(Data excerpts)
__________

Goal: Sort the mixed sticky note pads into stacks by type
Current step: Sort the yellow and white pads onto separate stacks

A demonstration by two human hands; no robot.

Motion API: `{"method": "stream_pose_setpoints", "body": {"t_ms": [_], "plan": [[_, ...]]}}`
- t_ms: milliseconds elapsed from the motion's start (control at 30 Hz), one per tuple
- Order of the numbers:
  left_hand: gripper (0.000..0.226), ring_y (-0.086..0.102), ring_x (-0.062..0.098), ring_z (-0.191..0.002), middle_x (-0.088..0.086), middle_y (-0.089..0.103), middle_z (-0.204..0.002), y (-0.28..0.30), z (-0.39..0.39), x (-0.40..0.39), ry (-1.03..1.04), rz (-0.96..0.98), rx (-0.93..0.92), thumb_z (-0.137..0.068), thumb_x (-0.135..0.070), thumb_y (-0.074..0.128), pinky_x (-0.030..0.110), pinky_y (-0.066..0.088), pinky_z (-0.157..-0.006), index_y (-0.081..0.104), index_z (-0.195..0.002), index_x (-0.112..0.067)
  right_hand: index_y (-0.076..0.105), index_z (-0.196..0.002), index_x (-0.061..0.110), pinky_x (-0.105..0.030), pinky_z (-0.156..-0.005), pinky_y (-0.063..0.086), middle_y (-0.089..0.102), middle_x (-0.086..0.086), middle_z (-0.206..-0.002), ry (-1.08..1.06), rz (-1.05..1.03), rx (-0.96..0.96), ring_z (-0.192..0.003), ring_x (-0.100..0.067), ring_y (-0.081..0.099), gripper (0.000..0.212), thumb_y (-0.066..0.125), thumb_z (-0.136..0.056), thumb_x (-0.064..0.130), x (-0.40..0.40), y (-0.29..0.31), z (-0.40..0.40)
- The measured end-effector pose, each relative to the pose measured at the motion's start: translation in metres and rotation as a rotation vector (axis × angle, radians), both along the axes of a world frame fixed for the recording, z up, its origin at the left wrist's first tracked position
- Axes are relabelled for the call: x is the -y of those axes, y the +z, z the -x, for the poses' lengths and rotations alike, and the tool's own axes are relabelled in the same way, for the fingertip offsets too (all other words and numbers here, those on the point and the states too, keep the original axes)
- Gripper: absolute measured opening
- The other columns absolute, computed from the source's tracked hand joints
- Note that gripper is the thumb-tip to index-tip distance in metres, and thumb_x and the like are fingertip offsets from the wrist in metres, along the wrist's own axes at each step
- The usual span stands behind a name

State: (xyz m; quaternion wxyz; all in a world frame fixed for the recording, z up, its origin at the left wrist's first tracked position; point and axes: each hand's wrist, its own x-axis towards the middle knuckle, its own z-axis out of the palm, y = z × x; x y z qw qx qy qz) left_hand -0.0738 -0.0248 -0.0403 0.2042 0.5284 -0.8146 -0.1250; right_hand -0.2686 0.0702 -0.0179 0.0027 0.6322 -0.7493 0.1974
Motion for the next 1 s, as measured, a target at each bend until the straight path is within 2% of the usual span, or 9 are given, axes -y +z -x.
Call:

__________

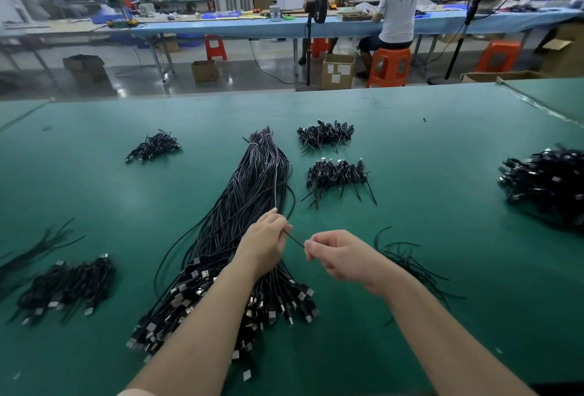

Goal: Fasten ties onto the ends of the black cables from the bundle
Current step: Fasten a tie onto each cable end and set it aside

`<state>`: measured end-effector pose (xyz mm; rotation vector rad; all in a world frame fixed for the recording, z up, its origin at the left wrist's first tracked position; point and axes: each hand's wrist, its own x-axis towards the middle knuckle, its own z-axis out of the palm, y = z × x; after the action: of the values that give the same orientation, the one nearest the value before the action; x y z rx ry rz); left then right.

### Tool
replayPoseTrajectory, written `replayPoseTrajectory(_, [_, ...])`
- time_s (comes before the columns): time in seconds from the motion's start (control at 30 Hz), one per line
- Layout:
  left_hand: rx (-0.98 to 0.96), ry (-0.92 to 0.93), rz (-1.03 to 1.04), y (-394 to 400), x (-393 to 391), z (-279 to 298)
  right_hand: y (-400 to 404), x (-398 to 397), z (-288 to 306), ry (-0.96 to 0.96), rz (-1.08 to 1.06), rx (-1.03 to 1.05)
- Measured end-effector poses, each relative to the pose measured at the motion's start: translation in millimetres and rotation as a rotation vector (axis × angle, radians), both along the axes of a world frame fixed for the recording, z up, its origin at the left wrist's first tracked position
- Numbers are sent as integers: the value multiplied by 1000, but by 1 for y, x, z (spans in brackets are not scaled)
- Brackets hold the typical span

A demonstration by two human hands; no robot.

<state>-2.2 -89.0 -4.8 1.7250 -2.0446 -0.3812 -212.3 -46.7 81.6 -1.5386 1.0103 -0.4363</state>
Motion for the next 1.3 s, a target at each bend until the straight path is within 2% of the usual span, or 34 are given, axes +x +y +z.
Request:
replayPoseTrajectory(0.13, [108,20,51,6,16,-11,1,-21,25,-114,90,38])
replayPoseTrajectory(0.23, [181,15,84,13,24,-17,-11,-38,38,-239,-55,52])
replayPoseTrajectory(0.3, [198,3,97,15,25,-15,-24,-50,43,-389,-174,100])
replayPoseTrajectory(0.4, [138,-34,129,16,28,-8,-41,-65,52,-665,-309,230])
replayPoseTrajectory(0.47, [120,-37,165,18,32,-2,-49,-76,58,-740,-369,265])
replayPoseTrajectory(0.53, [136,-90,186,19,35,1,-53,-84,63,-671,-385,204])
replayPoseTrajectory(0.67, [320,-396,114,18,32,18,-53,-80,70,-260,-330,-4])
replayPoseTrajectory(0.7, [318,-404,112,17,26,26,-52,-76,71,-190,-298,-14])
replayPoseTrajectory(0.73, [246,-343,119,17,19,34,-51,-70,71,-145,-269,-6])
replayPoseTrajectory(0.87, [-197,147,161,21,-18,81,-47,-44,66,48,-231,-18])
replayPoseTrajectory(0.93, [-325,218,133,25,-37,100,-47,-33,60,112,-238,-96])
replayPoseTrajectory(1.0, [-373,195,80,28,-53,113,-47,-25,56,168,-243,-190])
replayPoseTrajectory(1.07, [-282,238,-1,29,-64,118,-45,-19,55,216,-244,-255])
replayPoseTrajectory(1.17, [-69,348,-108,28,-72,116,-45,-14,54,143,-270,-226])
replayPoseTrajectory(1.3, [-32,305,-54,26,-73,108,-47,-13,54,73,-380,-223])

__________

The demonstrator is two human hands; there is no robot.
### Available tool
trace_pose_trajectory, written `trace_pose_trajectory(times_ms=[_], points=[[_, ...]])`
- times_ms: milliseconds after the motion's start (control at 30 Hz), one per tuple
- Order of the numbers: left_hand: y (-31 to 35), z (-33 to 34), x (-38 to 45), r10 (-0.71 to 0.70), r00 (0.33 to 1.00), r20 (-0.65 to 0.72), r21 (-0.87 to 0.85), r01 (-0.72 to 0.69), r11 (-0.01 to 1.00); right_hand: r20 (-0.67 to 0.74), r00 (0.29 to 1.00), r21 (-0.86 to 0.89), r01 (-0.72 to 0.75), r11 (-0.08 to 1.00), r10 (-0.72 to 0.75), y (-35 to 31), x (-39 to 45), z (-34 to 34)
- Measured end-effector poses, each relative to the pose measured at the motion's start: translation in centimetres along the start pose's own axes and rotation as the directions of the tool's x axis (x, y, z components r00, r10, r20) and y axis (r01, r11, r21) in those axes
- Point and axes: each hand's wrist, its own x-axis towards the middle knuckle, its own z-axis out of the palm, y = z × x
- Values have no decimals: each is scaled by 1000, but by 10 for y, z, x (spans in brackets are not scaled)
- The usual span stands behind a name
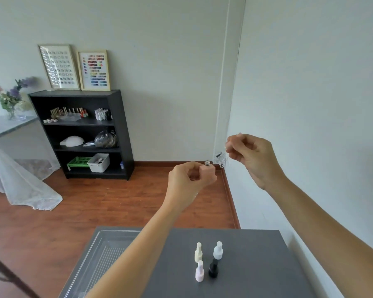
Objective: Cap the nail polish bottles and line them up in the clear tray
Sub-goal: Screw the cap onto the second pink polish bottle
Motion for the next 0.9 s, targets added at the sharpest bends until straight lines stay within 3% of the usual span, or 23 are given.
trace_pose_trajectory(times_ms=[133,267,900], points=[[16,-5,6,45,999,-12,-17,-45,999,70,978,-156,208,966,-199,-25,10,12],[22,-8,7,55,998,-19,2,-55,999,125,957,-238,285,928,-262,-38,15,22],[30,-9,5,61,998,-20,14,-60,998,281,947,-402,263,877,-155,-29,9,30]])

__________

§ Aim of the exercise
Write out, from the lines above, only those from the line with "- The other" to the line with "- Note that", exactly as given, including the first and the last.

§ Exercise answer
- The other columns absolute, computed from the source's tracked hand joints
- Note that gripper is the thumb-tip to index-tip distance in metres, and thumb_x and the like are fingertip offsets from the wrist in metres, along the wrist's own axes at each step

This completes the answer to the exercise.